<div style="float: block; text-align: center; line-height: 1.7em">
    <span style="font-size: 2em; font-weight: bold"> Fatigue-Sleepiness in Irregular Workloads for Pilots </span><br>
    <span style="font-size: 1.5em"> Features Engineering </span><br>
</div>

---

# 1. Loading Required Packages

In [1]:
import os as os
import pandas as pd
import numpy as np

---

# 2. Reading Data

## 2.1. Karolinska, Sam-Perelli scales, Punch Clock and Actimetry data

This file consists of three measurements, fatigue-sleepiness scale, pucnh clock measurements and sleep measurement.

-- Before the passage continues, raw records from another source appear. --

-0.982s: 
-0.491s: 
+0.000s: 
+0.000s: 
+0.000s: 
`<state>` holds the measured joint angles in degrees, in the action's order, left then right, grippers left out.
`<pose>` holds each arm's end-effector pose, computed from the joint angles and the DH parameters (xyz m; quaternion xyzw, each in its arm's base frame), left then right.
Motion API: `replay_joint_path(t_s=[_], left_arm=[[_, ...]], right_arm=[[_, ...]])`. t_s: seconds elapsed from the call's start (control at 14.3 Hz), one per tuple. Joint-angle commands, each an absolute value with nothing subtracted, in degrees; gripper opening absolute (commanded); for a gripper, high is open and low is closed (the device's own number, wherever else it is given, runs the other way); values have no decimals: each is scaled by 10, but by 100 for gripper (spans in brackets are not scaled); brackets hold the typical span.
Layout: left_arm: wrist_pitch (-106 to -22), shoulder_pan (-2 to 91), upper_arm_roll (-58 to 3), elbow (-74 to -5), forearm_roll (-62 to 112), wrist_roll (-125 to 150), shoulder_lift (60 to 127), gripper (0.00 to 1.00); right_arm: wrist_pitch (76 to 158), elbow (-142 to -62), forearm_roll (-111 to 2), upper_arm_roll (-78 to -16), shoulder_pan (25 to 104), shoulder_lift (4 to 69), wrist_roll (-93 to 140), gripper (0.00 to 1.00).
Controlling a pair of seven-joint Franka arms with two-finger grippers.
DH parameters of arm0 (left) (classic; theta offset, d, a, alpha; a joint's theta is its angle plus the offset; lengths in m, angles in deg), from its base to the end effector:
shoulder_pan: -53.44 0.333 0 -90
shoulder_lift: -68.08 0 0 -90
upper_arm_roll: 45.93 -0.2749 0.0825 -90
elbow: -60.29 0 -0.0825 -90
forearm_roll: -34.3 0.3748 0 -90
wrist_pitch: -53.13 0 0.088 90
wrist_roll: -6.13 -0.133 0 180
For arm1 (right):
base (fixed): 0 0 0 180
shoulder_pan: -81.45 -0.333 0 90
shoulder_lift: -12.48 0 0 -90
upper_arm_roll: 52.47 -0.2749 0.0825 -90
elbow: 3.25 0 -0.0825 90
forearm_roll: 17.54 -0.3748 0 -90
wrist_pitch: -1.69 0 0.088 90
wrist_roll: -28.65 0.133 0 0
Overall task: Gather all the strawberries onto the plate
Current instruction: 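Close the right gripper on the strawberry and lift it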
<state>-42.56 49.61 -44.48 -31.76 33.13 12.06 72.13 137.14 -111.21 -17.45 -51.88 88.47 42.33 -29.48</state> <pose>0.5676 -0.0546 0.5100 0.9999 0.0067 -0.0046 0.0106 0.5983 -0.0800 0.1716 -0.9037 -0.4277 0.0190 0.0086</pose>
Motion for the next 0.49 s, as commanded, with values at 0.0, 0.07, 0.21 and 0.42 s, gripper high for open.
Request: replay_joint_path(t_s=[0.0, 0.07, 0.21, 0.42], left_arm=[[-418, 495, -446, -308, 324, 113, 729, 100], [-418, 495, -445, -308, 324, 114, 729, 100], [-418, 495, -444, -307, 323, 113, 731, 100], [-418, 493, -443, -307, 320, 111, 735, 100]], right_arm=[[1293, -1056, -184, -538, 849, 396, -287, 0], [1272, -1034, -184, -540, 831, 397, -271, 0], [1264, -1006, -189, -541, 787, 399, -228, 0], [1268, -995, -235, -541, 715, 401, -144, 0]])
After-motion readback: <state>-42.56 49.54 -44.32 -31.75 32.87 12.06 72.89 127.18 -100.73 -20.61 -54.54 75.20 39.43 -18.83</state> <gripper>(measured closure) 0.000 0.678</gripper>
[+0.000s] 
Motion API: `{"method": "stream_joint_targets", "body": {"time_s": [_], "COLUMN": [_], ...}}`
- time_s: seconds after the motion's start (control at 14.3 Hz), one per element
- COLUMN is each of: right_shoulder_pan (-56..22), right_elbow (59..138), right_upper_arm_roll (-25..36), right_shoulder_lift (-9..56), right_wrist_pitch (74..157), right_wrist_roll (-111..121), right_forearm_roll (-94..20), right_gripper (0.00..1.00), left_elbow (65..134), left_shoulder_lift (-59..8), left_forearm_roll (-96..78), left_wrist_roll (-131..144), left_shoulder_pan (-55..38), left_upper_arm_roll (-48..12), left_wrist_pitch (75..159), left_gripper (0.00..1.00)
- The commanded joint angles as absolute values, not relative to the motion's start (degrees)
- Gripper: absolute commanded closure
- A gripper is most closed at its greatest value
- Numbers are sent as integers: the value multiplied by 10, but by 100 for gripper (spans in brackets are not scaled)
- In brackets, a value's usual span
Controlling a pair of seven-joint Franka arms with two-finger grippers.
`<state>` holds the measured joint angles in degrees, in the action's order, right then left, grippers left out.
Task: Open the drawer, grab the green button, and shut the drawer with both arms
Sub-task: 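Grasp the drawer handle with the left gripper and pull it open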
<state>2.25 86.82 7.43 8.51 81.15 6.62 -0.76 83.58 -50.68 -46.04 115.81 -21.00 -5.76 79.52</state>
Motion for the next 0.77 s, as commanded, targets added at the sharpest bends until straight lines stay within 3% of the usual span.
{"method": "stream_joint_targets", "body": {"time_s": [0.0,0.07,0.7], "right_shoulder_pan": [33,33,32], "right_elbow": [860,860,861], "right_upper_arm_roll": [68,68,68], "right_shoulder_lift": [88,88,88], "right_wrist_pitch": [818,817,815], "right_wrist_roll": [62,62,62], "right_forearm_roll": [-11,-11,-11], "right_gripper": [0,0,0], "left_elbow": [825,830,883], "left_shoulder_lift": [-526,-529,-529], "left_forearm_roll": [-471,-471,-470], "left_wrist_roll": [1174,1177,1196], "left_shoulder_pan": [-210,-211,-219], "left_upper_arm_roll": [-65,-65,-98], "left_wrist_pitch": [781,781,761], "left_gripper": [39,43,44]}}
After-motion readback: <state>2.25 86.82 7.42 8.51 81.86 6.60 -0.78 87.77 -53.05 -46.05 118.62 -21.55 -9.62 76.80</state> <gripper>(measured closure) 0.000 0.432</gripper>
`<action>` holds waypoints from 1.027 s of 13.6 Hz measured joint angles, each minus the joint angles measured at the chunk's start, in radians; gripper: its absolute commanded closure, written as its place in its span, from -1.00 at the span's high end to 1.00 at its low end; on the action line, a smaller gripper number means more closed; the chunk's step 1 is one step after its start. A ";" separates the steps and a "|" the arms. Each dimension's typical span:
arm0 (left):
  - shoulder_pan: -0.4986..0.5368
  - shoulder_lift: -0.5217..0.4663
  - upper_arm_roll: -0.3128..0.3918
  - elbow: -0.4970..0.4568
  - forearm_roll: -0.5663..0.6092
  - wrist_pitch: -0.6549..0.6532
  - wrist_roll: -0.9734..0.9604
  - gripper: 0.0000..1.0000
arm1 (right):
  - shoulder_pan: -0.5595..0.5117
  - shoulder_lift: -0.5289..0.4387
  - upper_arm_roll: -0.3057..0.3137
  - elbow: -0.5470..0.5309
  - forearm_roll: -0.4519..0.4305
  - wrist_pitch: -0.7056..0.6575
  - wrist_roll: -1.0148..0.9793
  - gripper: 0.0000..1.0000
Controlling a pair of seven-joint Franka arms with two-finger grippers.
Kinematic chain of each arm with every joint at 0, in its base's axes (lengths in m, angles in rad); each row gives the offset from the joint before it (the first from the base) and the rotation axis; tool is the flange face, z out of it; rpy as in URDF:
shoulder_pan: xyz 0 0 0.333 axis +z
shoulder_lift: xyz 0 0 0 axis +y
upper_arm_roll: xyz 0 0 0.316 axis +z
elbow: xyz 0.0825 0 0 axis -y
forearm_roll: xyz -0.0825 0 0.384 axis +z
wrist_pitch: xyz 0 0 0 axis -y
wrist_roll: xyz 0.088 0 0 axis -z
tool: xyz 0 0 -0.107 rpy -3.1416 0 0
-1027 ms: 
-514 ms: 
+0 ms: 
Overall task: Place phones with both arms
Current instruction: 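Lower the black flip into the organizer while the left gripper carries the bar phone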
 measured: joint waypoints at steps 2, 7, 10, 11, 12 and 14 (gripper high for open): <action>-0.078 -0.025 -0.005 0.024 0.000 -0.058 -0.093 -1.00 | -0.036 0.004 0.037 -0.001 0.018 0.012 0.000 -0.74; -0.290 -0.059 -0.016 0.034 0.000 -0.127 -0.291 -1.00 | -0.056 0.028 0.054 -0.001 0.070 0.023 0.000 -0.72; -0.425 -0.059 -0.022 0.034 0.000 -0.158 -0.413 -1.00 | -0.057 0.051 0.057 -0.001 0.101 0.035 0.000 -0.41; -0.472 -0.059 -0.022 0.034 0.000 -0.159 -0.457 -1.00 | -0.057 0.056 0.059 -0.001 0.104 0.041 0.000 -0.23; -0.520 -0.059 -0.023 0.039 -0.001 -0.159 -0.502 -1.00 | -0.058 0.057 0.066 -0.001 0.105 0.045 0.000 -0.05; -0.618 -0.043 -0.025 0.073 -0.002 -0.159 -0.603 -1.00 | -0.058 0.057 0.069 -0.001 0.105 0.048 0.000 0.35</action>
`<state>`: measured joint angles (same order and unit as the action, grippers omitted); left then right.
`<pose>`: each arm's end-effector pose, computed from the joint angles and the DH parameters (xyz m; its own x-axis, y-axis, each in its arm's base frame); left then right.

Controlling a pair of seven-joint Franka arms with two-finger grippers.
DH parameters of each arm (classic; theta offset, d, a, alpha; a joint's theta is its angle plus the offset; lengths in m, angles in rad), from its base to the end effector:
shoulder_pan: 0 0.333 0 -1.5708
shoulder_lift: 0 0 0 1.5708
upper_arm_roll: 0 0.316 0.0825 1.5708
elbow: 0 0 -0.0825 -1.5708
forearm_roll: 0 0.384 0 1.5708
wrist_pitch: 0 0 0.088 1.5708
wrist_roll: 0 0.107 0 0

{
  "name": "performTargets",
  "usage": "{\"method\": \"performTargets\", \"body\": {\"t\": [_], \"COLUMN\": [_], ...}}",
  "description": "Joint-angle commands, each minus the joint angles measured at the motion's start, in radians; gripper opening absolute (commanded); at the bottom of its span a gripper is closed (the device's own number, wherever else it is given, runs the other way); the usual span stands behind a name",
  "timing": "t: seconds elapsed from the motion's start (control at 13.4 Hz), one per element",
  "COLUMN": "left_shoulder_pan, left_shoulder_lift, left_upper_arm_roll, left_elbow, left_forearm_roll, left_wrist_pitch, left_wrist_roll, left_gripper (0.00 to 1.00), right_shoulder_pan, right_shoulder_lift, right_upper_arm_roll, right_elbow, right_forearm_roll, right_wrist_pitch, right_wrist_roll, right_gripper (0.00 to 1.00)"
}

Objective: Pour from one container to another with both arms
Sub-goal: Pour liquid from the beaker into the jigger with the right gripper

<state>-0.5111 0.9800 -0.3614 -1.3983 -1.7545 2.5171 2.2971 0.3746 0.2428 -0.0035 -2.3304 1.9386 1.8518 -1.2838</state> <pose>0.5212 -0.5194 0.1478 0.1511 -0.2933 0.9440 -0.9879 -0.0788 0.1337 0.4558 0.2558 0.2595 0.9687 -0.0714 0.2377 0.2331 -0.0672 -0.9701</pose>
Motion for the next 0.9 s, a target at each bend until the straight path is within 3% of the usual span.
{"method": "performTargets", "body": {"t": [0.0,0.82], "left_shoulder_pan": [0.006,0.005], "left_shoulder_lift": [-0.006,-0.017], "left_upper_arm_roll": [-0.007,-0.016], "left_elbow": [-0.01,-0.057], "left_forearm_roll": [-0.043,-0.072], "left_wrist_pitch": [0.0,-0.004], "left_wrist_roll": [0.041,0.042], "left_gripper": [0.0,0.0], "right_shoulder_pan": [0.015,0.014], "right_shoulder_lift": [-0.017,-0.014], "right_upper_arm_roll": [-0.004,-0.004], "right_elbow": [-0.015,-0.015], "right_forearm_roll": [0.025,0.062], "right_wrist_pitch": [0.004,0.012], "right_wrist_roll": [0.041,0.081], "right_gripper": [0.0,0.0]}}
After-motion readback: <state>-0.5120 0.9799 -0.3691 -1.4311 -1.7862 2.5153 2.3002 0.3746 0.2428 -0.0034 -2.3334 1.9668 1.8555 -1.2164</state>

    All of these measurements were taken in a longitudinal way along one and half semester, specifically during 06/2021 to 03/2022, with exception of punch clock and actimetry, the participant filled the karolinska and Sam-Perelli scales and other informations in a google questionnary form. 

* **Punch Clock Measurements**, consists of measurements where the participant starts and finnish its duties, so it register these monents in a punch clock

* **Fatigue-Sleepiness scale**, consists of a questionnary where the participant scale its status relative to fatigue and sleepiness in three moments, in the beginning, in the middle and end of workload or duty period. 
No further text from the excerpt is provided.